Python Tests Types Lint Status

logflip reconstructs the timestamps a record carried before it was stomped by walking the NTFS $LogFile undo chain backward, then corroborates that reconstruction across three independent forensic channels before it will call anything tampering. Its defining property is restraint: the pipeline is engineered so that it can return clean, provisional, or anomaly, but it will only ever reach confirmed when a signed fingerprint database, a real engagement key, and every corroboration gate agree. It is built to be wrong on the side of silence, never on the side of a false accusation.

The command-line tool is logflip; the repository and Python package are logflip-closed.

Contents

Why it exists

Timestomping (forging a file's MACE timestamps to hide when it was really created or modified) is one of the oldest moves in the anti-forensics playbook, and one of the hardest to disprove after the fact. The $STANDARD_INFORMATION timestamps an investigator reads today are simply whatever the attacker last wrote. The original values are gone from the attribute itself.

They are not gone from the journal. NTFS records the before image of many metadata operations in $LogFile as undo data, precisely so the volume can roll back an interrupted transaction. logflip turns that recovery mechanism into a forensic one: it replays the undo chain in reverse to reconstruct the pre-tamper attribute state, then asks whether that reconstruction, the $STANDARD_INFORMATION-versus-$FILE_NAME relationship, and a signed tool-fingerprint database all point at the same conclusion.

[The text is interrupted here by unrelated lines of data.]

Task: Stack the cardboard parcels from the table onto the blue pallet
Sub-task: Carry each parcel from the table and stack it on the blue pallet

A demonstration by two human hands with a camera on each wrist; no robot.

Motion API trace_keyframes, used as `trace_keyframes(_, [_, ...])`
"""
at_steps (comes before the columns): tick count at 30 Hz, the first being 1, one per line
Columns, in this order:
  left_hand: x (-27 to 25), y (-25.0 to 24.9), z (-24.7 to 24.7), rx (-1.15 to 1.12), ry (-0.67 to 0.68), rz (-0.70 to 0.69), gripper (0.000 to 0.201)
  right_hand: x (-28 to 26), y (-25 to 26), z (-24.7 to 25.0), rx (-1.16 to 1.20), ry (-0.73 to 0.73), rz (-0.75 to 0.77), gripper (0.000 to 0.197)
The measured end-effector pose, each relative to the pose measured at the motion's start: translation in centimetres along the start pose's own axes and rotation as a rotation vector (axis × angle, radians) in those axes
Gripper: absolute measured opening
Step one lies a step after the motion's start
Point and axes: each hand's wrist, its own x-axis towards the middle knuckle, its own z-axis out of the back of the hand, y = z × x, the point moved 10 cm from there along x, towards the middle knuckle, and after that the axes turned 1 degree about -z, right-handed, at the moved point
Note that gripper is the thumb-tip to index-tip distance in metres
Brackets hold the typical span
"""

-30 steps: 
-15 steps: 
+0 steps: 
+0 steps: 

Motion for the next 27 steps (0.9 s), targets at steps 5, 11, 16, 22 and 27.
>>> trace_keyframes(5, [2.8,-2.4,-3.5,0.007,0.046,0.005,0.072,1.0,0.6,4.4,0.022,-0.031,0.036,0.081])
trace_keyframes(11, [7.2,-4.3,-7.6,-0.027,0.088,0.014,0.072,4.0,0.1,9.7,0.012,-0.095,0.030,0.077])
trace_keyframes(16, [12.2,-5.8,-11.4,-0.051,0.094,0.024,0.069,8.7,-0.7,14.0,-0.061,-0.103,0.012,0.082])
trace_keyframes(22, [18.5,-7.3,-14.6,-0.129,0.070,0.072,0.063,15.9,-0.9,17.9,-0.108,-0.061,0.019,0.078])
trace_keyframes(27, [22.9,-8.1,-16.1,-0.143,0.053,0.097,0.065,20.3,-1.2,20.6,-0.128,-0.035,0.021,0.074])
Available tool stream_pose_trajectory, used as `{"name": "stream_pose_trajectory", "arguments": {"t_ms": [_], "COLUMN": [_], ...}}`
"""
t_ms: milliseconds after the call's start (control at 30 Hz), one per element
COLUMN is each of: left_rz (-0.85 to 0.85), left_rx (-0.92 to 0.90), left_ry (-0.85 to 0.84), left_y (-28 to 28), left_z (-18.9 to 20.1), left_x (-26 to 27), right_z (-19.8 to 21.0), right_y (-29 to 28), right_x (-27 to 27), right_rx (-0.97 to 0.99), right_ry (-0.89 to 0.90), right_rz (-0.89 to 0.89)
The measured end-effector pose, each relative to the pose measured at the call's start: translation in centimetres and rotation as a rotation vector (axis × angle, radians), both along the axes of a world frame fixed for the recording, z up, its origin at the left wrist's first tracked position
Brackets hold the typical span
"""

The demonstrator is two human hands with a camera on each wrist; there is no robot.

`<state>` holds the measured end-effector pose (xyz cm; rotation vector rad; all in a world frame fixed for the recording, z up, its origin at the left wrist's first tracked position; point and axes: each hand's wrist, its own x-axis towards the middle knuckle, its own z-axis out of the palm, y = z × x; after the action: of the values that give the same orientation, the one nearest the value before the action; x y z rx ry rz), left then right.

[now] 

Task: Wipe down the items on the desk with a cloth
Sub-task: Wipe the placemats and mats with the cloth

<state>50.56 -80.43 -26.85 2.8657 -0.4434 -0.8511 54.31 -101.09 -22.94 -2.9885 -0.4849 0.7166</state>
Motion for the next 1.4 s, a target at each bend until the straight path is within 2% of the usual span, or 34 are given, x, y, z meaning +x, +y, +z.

No public tool performs this backward $LogFile replay to recover pre-tamper state and frame it for tool-family attribution. That reverse-replay-plus-attribution design is the novelty (see Prior art and novelty).

How it works

logflip treats a tampering verdict as something that must be earned by agreement across independent evidence sources, not asserted from any single signal.

NTFS image / volume
        |
        v
  $MFT + $LogFile + $UsnJrnl  parsers (USA fixup, multi-page RCRD reassembly)
        |
        v
  +-----------------------------+-----------------------------+
  | reverse-replay inversion    | SI-vs-FN delta screen       | fingerprint DB attribution |
  | (backward LSN walk to       | (necessary, not sufficient) | (signed, HMAC-verified)    |
  |  recover pre-tamper SI)     |                             |                            |
  +-----------------------------+-----------------------------+----------------------------+
        |
        v
  corroboration gates  ->  signed evidence leaf (HKDF + RFC 8785 + HMAC)  ->  HTML report

Three properties make the output trustworthy:

  • Incomplete-inversion guard. Circular-buffer rollover, cross-client log chains, sequence non-monotonicity, and out-of-bounds undo all resolve to INCONCLUSIVE rather than a guessed result. The tool refuses to reconstruct what it cannot reconstruct soundly.
  • Independent corroboration. A confirmed verdict requires agreement from distinct failure modes, so a single noisy channel can never carry a conviction on its own.
  • Never-false-confirm by construction. The shipped fingerprint families are metadata-only: capture analysis found no sound tool-specific $LogFile byte pattern, so every pattern_hex is empty. An empty-pattern matcher guard makes a spurious byte match structurally impossible. This is an honest encoding of "no validated signature exists yet," not a placeholder pending one.

Install

Requires Python 3.11 or newer.

python -m pip install -e ".[dev]"

This installs the runtime dependencies (pydantic, cryptography, pynacl, blake3, rfc8785) plus the development toolchain (pytest, mypy, ruff), and exposes the logflip command. Analyzing a live volume (--volume \\.\C:) requires administrator rights; analyzing a raw image file does not.

Quick start

Investigate a single record you already suspect:

python -m logflip detect --image disk.img --mft-record 5 --output leaf.json --report report.html

A stomped record exits 2 and prints verdict: provisional (or verdict: confirmed with a signed database and a real key); a clean record exits 0 and prints verdict: clean.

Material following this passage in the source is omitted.